I did turned on debug logging:

# configuration
default: info
    homeassistant.components.sensor.haveibeenpwned: debug

And I see this in my HA log:

jan 18 17:31:18 INFO (MainThread) [homeassistant.loader] Loaded sensor.haveibeenpwned from homeassistant.components.sensor.haveibeenpwned
jan 18 17:31:18 INFO (MainThread) [homeassistant.components.sensor] Setting up sensor.haveibeenpwned
jan 18 17:31:19 DEBUG (SyncWorker_7) [homeassistant.components.sensor.haveibeenpwned] Checking for breaches for email: [email protected]
jan 18 17:31:19 ERROR (SyncWorker_7) [homeassistant.components.sensor.haveibeenpwned] Failed fetching data for [email protected](HTTP Status_code = 403)
jan 18 17:31:27 DEBUG (SyncWorker_5) [homeassistant.components.sensor.haveibeenpwned] Checking for breaches for email: [email protected]
jan 18 17:31:27 ERROR (SyncWorker_5) [homeassistant.components.sensor.haveibeenpwned] Failed fetching data for [email protected](HTTP Status_code = 403)
jan 18 17:31:33 DEBUG (SyncWorker_7) [homeassistant.components.sensor.haveibeenpwned] Checking for breaches for email: [email protected]

I have checked the haveibeenpwned API documentation and I did found this:

403	Forbidden — no user agent has been specified in the request

And this:

Specifying the user agent
Each request to the API must be accompanied by a user agent request header. 
Typically this should be the name of the app consuming the service, for example "Pwnage-Checker-For-iOS".  
A missing user agent will result in an HTTP 403 response. A valid request would look like:

GET https://haveibeenpwned.com/api/{service}/{parameter}
User-Agent: Pwnage-Checker-For-iOS

The user agent should accurately describe the nature of the API consumer
such that it can be clearly identified in the request. 
Not doing so may result in the request being blocked.
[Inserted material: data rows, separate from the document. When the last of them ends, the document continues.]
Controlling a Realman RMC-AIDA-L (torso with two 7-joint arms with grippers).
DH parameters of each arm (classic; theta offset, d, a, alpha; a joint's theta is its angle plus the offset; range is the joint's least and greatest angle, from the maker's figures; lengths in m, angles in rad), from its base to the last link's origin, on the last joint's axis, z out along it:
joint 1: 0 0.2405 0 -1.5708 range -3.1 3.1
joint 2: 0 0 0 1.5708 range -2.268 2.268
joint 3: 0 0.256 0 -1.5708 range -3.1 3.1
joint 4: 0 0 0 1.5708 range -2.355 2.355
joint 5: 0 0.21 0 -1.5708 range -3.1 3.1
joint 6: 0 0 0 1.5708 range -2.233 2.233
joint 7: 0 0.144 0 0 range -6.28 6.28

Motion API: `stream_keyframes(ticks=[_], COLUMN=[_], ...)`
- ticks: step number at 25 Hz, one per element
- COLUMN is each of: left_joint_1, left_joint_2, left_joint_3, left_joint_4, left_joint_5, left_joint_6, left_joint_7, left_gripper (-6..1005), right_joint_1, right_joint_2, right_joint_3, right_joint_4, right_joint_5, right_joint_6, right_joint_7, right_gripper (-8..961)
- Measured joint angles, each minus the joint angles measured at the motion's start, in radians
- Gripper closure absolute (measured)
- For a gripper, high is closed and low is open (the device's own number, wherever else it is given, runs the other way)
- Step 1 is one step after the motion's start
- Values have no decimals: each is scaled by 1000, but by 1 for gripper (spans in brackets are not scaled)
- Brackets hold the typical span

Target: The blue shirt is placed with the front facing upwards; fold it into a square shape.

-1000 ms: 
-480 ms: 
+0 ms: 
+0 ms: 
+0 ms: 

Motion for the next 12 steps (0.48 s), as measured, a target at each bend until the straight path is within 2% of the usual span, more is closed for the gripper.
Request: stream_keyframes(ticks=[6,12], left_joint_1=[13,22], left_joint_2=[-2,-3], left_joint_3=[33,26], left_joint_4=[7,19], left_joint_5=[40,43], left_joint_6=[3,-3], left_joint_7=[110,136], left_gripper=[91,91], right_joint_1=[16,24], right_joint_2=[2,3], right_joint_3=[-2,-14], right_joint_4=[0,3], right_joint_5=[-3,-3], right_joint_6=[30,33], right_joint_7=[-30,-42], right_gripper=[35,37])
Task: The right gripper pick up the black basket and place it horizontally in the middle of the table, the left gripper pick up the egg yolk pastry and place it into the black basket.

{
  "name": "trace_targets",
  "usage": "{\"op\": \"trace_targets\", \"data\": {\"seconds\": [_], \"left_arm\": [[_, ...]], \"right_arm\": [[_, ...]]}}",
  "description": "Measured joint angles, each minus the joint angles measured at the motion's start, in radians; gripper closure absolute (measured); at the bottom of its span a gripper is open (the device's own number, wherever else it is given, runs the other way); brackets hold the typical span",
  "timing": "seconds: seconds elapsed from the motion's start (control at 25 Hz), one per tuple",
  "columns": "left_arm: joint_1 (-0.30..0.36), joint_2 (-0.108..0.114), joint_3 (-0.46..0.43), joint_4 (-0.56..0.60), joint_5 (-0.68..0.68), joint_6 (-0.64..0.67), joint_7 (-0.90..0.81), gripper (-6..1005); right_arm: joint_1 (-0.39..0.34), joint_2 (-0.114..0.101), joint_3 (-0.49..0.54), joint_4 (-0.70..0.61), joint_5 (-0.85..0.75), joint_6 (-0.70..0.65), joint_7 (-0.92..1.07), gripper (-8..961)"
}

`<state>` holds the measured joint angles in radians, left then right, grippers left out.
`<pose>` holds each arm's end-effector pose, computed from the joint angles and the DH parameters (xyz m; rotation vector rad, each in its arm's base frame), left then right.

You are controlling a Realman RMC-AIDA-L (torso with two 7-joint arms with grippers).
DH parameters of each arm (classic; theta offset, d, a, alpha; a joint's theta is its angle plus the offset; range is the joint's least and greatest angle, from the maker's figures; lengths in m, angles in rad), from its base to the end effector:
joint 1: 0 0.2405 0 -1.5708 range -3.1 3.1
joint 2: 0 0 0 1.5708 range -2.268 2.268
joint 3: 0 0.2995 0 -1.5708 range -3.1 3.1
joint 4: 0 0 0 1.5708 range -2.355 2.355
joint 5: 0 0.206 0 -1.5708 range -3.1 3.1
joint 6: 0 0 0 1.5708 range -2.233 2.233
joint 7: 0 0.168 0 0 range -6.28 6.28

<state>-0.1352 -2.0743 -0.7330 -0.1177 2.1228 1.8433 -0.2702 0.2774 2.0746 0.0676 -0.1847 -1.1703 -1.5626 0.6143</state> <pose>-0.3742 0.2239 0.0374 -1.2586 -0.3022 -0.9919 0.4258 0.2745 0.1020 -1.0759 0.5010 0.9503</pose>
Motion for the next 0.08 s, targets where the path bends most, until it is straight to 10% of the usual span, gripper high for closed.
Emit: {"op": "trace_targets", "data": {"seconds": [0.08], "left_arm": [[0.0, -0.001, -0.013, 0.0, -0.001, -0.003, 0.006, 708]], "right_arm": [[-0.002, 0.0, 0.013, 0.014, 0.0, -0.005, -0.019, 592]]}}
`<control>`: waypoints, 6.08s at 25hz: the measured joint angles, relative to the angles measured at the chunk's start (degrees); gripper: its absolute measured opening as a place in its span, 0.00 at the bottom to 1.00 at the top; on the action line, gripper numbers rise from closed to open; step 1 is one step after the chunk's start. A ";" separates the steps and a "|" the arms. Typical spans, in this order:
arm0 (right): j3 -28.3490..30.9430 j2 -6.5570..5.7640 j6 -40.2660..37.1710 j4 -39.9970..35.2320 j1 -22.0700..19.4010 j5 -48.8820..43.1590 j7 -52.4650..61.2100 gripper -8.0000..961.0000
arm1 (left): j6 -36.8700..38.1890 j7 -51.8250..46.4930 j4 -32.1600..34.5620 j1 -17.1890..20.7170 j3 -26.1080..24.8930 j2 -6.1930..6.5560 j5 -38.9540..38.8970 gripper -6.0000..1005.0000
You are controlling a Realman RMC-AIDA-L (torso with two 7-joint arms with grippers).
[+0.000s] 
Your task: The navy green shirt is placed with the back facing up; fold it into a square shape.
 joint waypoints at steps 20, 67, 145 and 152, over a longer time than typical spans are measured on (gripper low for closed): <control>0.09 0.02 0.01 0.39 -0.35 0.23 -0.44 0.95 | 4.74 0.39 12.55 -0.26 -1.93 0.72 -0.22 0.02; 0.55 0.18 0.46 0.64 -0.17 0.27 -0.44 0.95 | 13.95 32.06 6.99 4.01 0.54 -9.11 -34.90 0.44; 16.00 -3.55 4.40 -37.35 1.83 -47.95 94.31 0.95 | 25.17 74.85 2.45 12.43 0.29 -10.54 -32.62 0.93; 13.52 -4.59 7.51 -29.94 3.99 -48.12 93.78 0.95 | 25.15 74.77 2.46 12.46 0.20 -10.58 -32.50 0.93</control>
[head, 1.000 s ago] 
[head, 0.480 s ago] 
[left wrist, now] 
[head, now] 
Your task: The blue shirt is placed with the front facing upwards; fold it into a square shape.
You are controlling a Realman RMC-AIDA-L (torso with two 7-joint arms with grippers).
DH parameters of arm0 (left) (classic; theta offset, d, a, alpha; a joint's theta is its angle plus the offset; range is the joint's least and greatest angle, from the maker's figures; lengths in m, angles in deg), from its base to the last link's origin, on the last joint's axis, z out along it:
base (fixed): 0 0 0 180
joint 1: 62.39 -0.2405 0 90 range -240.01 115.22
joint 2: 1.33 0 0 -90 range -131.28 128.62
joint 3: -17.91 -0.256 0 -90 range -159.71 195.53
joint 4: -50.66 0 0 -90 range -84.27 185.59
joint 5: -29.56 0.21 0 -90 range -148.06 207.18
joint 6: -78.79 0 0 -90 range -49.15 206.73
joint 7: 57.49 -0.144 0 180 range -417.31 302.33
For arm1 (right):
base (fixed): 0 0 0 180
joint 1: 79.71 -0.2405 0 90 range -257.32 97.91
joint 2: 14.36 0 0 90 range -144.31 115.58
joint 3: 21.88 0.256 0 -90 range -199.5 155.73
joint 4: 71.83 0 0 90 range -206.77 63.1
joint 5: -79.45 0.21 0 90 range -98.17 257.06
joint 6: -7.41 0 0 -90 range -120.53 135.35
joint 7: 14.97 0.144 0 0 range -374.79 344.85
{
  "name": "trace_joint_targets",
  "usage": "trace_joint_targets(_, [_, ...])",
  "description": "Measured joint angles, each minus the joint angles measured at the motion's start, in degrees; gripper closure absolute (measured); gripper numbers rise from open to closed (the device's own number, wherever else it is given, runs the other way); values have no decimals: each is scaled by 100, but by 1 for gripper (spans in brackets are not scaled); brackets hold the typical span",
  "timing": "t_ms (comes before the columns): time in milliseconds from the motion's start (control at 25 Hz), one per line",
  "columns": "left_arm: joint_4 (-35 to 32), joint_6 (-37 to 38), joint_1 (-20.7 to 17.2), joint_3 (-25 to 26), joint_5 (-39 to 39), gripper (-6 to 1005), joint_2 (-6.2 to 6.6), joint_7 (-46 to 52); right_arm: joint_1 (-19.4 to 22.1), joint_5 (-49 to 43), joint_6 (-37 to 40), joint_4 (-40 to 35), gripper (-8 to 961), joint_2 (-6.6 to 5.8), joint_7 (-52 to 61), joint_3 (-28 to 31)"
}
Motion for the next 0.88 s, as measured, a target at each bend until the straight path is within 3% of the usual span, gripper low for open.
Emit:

So I checked the HA code https://github.com/home-assistant/home-assistant/blob/master/homeassistant/components/sensor/haveibeenpwned.py to see whether it specifies a User_Agent. And it does specify a User_Agent, so a 403 error shouldn’t be the case…

So now I wonder if there are others that also experience this issue? How can I solve this?


I had this earlier today, but it seems to be working again now. I’m guessing there was a problem server end.


Very recently there’s been another massive data breach discovered so I’m sure HaveIBeenPwnd is getting hammered lately with people checking if they’ve been compromised.


I also facing the same issue. Getting 403 response code.


I was checking a total of 5 e-mailaddresses and aparently that has gotten me blocked :frowning:

Request Blocked

You have been blocked from accessing this resource on Have I Been Pwned.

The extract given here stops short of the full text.